[Problem statement]
Find and copy each line of the records where the string "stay" shows up.

[Material to process]
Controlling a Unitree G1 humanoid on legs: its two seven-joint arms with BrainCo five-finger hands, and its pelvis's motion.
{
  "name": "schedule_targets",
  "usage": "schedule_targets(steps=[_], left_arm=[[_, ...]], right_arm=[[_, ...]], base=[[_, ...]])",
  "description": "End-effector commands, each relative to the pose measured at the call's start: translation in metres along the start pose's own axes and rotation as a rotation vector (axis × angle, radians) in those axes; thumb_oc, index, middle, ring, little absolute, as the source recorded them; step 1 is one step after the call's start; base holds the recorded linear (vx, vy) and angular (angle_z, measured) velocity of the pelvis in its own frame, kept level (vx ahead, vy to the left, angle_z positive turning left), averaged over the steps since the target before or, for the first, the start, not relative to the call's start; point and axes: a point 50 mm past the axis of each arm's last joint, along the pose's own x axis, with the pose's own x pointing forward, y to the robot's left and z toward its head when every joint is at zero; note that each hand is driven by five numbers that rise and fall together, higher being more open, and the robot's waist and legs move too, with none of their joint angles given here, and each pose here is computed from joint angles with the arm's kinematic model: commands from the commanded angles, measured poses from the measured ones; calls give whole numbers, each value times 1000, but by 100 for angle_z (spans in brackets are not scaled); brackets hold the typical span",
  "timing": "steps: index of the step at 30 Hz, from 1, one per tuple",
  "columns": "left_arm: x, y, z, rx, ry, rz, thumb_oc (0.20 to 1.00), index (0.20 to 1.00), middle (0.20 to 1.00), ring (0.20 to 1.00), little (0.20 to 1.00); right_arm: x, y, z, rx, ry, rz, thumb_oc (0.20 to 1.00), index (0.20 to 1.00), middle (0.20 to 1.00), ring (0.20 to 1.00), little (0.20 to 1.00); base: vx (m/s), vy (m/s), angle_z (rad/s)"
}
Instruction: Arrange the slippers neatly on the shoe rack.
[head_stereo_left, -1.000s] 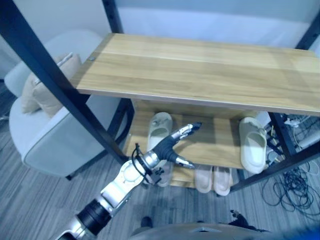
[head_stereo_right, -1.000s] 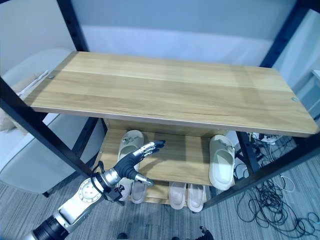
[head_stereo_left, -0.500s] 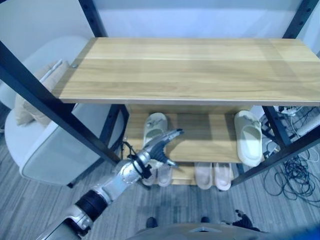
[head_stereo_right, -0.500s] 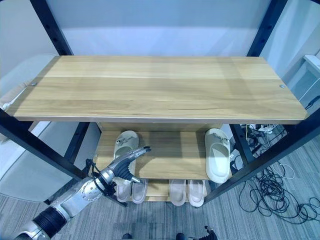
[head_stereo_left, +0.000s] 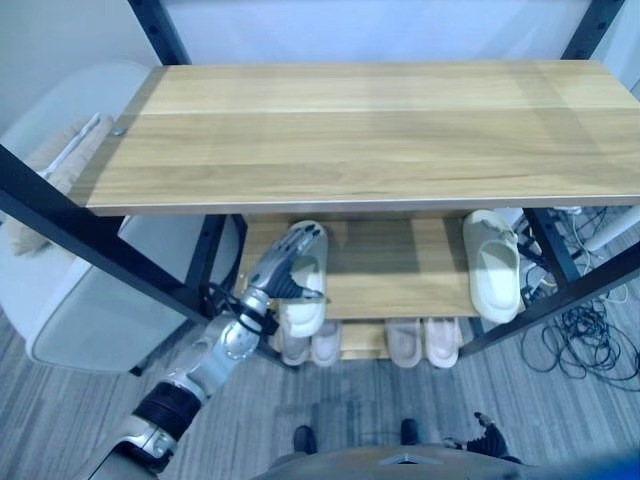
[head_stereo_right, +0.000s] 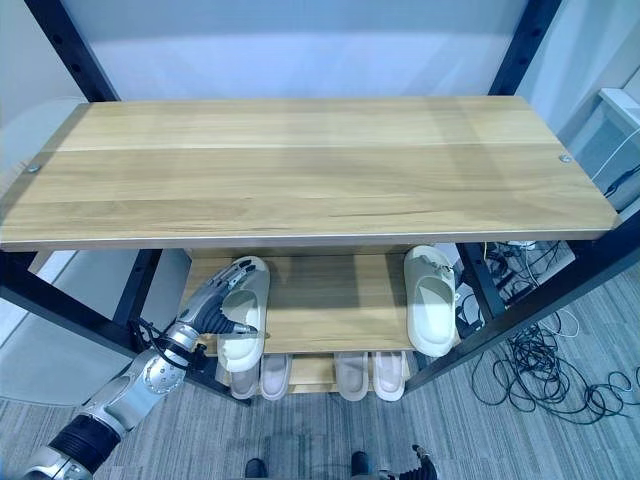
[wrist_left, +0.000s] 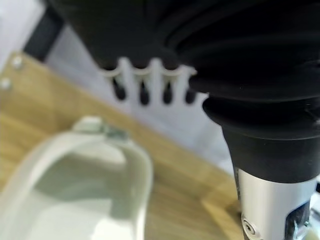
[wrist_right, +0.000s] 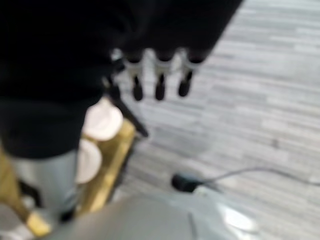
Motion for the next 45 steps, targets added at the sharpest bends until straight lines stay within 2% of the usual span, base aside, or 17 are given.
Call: schedule_targets(steps=[1, 16, 27, 28, 29, 38, 45], left_arm=[[31, 38, -3, 122, -40, 163, 1000, 1000, 1000, 1000, 1000], [53, 40, -28, 284, 100, 215, 1000, 1000, 1000, 1000, 1000], [57, 38, -47, 292, 207, 204, 1000, 1000, 1000, 1000, 1000], [56, 35, -49, 290, 222, 189, 790, 790, 790, 790, 790], [55, 33, -51, 292, 233, 180, 200, 200, 200, 200, 200], [51, 16, -49, 321, 210, 109, 200, 200, 200, 200, 200], [68, 23, -25, 311, 101, 177, 200, 200, 200, 200, 200]], right_arm=[[1, -21, -16, -89, 28, -46, 1000, 1000, 1000, 1000, 1000], [9, -30, -2, -102, -5, -103, 1000, 1000, 1000, 1000, 1000], [11, -36, 6, -110, -48, -124, 1000, 1000, 1000, 1000, 1000], [11, -37, 8, -111, -57, -127, 1000, 1000, 1000, 1000, 1000], [11, -39, 10, -113, -66, -131, 1000, 1000, 1000, 1000, 1000], [14, -43, 13, -142, -71, -153, 1000, 1000, 1000, 1000, 1000], [18, -48, 21, -131, -79, -179, 1000, 1000, 1000, 1000, 1000]], base=[[-1, 3, -4], [-4, 5, -5], [-2, -4, -3], [-14, -1, -11], [-16, -2, -13], [3, -7, -8], [10, -20, 0]])
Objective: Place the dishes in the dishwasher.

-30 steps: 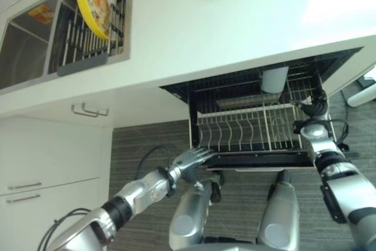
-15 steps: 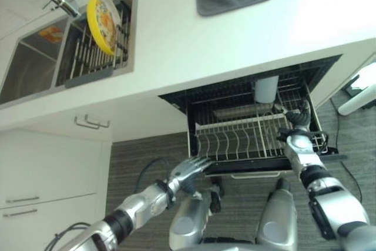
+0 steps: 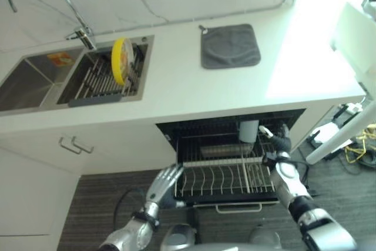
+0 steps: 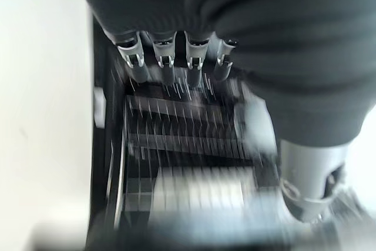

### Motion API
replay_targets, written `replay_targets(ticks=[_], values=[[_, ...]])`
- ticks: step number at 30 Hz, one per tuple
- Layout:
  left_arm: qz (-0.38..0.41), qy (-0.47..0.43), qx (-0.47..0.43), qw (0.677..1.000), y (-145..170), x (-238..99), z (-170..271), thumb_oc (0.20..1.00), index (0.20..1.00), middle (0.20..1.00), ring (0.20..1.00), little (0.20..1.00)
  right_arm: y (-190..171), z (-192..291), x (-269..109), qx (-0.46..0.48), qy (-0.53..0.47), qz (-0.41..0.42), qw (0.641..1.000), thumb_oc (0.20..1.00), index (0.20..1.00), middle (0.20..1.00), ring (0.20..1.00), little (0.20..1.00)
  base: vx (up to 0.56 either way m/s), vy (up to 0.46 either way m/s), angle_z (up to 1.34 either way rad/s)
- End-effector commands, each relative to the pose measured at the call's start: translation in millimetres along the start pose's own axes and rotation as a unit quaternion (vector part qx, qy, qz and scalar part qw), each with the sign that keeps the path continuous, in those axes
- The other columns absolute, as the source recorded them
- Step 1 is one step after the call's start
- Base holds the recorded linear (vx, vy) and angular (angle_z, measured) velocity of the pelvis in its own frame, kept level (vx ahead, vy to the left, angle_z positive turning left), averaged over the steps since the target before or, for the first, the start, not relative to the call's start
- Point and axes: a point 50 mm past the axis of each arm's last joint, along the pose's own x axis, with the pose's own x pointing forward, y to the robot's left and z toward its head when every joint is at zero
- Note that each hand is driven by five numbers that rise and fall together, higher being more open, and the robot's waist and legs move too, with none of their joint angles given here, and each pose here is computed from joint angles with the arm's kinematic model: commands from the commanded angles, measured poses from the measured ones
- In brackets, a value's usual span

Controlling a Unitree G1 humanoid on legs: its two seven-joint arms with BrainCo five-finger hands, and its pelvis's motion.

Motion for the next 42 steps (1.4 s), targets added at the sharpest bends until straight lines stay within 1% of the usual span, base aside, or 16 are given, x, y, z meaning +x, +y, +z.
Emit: replay_targets(ticks=[1,3,5,7,10,12,13,15,16,20,23,28,31,33,37,42], values=[[0.140,-0.020,-0.079,0.987,39.2,28.9,7.1,1.000,1.000,1.000,1.000,1.000,8.9,40.1,7.2,0.075,-0.087,0.048,0.992,1.000,1.000,1.000,1.000,1.000,-0.01,-0.066,0.02],[0.165,-0.024,-0.098,0.981,45.2,29.9,8.6,1.000,1.000,1.000,1.000,1.000,5.7,36.9,-0.9,0.098,-0.084,0.058,0.990,1.000,1.000,1.000,1.000,1.000,-0.01,-0.062,0.01],[0.206,-0.024,-0.141,0.968,55.7,30.2,10.7,1.000,1.000,1.000,1.000,1.000,2.1,37.5,-11.7,0.121,-0.092,0.074,0.986,1.000,1.000,1.000,1.000,1.000,-0.03,-0.046,-0.01],[0.222,-0.023,-0.169,0.960,61.8,30.7,10.9,1.000,1.000,1.000,1.000,1.000,1.1,38.5,-17.2,0.129,-0.096,0.083,0.983,1.000,1.000,1.000,1.000,1.000,-0.02,-0.005,-0.02],[0.238,-0.036,-0.298,0.924,81.7,31.2,16.0,1.000,1.000,1.000,1.000,1.000,-4.1,46.2,-34.5,0.144,-0.121,0.097,0.977,1.000,1.000,1.000,1.000,1.000,-0.03,-0.002,0.01],[0.256,-0.056,-0.334,0.906,91.3,27.7,21.7,1.000,1.000,1.000,1.000,1.000,-6.3,52.9,-42.3,0.134,-0.141,0.100,0.976,1.000,1.000,1.000,1.000,1.000,-0.03,0.014,0.05],[0.281,-0.067,-0.359,0.888,102.4,25.5,23.8,1.000,1.000,1.000,1.000,1.000,-9.0,57.6,-48.4,0.128,-0.154,0.106,0.974,1.000,1.000,1.000,1.000,1.000,-0.03,0.028,0.03],[0.324,-0.085,-0.381,0.861,118.4,18.6,24.7,1.000,1.000,1.000,1.000,1.000,-15.0,66.7,-57.6,0.115,-0.179,0.122,0.970,1.000,1.000,1.000,1.000,1.000,-0.02,0.046,0.01],[0.335,-0.089,-0.385,0.856,122.8,16.8,24.8,1.000,1.000,1.000,1.000,1.000,-16.0,70.4,-60.1,0.110,-0.189,0.130,0.967,1.000,1.000,1.000,1.000,1.000,-0.02,0.067,0.01],[0.414,-0.116,-0.396,0.811,144.2,4.7,26.5,1.000,1.000,1.000,1.000,1.000,-11.3,99.6,-75.2,0.069,-0.283,0.178,0.940,1.000,1.000,1.000,1.000,1.000,-0.01,0.135,-0.02],[0.448,-0.159,-0.401,0.783,159.9,2.3,34.7,1.000,1.000,1.000,1.000,1.000,-3.1,120.4,-78.2,0.056,-0.346,0.175,0.920,1.000,1.000,1.000,1.000,1.000,0.04,0.280,0.00],[0.455,-0.220,-0.372,0.779,177.7,5.9,47.7,1.000,1.000,1.000,1.000,1.000,6.8,129.3,-77.9,0.086,-0.373,0.141,0.913,1.000,1.000,1.000,1.000,1.000,0.02,0.359,0.06],[0.473,-0.218,-0.347,0.780,185.7,7.0,46.3,1.000,1.000,1.000,1.000,1.000,9.7,131.1,-79.2,0.097,-0.378,0.152,0.908,1.000,1.000,1.000,1.000,1.000,-0.11,0.298,-0.27],[0.506,-0.215,-0.322,0.771,196.0,5.6,42.9,1.000,1.000,1.000,1.000,1.000,12.6,135.0,-80.2,0.109,-0.387,0.170,0.900,1.000,1.000,1.000,1.000,1.000,-0.22,0.266,-0.55],[0.542,-0.194,-0.268,0.773,196.5,0.1,33.0,1.000,1.000,1.000,1.000,1.000,14.2,139.8,-78.9,0.118,-0.401,0.197,0.887,1.000,1.000,1.000,1.000,1.000,-0.16,-0.036,-0.19],[0.539,-0.187,-0.251,0.782,184.2,-4.5,29.2,1.000,1.000,1.000,1.000,1.000,18.0,142.4,-75.4,0.123,-0.424,0.194,0.876,1.000,1.000,1.000,1.000,1.000,-0.07,-0.068,-0.31]])
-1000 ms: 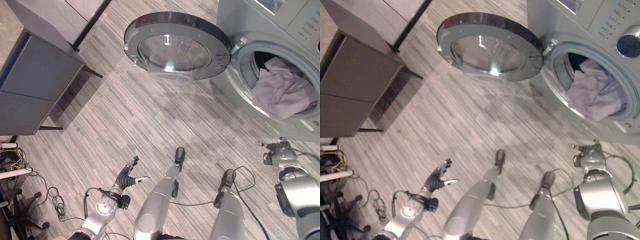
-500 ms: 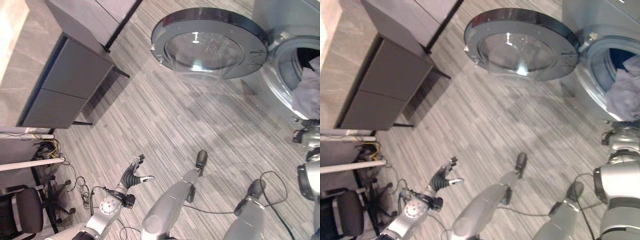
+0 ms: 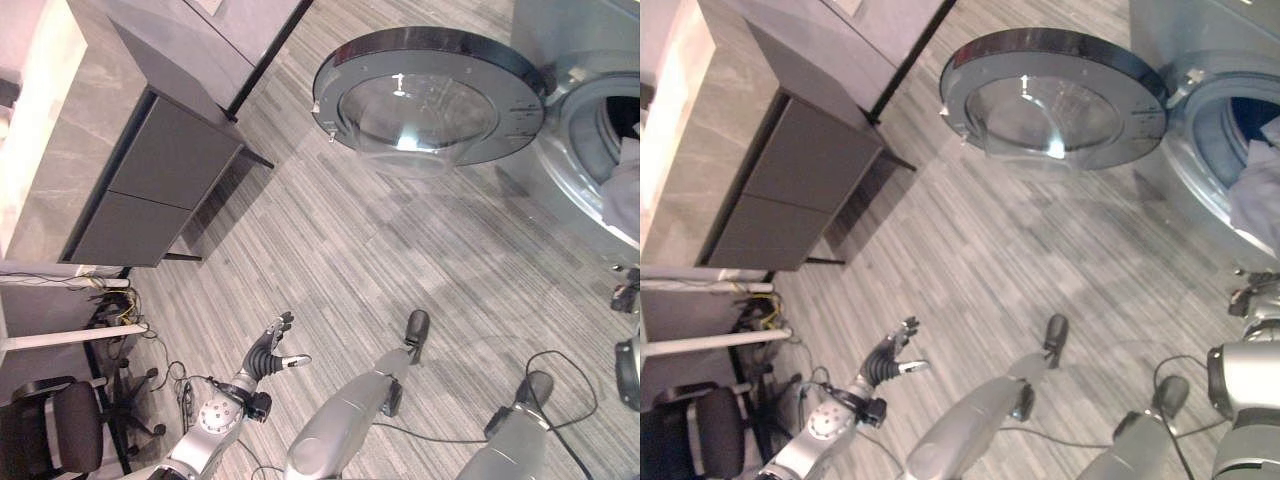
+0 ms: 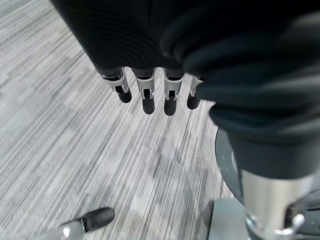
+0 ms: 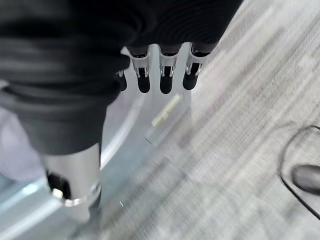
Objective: Grab the laundry basket,head to the washer,open it,put in the laundry and shut it.
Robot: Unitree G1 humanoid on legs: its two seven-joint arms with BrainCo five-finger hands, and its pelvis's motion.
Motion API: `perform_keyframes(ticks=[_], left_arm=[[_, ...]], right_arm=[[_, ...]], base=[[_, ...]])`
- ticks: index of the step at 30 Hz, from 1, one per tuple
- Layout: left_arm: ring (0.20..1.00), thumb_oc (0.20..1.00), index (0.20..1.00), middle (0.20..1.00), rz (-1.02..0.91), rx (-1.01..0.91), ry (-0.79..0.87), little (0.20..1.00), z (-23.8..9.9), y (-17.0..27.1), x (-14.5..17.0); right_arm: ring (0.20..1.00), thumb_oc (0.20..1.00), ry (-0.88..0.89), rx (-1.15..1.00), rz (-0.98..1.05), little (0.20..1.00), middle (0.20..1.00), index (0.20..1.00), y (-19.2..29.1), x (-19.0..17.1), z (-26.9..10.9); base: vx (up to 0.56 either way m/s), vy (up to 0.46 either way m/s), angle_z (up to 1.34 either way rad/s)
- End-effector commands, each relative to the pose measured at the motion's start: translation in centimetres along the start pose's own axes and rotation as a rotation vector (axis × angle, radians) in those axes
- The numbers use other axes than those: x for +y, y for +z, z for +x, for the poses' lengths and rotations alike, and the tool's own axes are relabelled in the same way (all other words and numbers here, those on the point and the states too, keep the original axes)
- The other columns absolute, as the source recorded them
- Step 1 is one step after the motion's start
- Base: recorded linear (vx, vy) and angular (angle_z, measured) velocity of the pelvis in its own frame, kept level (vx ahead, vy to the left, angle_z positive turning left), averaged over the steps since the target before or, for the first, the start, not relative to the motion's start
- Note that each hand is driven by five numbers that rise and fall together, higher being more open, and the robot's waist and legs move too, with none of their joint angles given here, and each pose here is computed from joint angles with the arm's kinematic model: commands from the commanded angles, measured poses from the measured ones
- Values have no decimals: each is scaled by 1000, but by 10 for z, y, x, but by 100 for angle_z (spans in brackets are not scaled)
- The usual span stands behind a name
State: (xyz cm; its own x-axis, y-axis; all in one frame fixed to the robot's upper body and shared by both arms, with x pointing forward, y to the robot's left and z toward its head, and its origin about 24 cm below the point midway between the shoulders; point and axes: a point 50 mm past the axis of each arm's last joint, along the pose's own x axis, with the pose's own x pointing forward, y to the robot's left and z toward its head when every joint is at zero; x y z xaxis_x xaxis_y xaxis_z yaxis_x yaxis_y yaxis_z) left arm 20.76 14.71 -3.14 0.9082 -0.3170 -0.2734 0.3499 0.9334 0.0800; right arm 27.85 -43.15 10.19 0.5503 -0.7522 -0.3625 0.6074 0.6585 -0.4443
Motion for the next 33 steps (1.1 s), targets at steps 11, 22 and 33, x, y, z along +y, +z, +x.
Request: perform_keyframes(ticks=[11,22,33], left_arm=[[1000,1000,1000,1000,24,2,-40,1000,0,4,6],[1000,1000,1000,1000,11,-39,-32,1000,0,12,7],[1000,1000,1000,1000,-8,-84,19,1000,2,21,14]], right_arm=[[1000,1000,15,-37,-188,1000,1000,1000,18,-18,-1],[1000,1000,-174,-99,-24,1000,1000,1000,47,-72,-8],[1000,1000,-220,-304,190,1000,1000,1000,109,-76,-24]], base=[[22,-23,-5],[20,21,-1],[15,21,2]])
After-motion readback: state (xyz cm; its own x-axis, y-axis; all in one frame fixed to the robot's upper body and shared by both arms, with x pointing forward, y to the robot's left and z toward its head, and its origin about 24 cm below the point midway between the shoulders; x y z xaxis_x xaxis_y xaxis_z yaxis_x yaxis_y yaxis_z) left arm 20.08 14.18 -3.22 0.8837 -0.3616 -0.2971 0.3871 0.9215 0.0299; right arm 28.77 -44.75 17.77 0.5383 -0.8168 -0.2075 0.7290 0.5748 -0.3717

[Result of the task]
Motion for the next 45 steps, targets added at the sharpest bends until straight lines stay within 2% of the usual span, base aside, or 17 are given.
Motion for the next 42 steps (1.4 s), targets added at the sharpest bends until straight lines stay within 1% of the usual span, base aside, or 16 are given, x, y, z meaning +x, +y, +z.

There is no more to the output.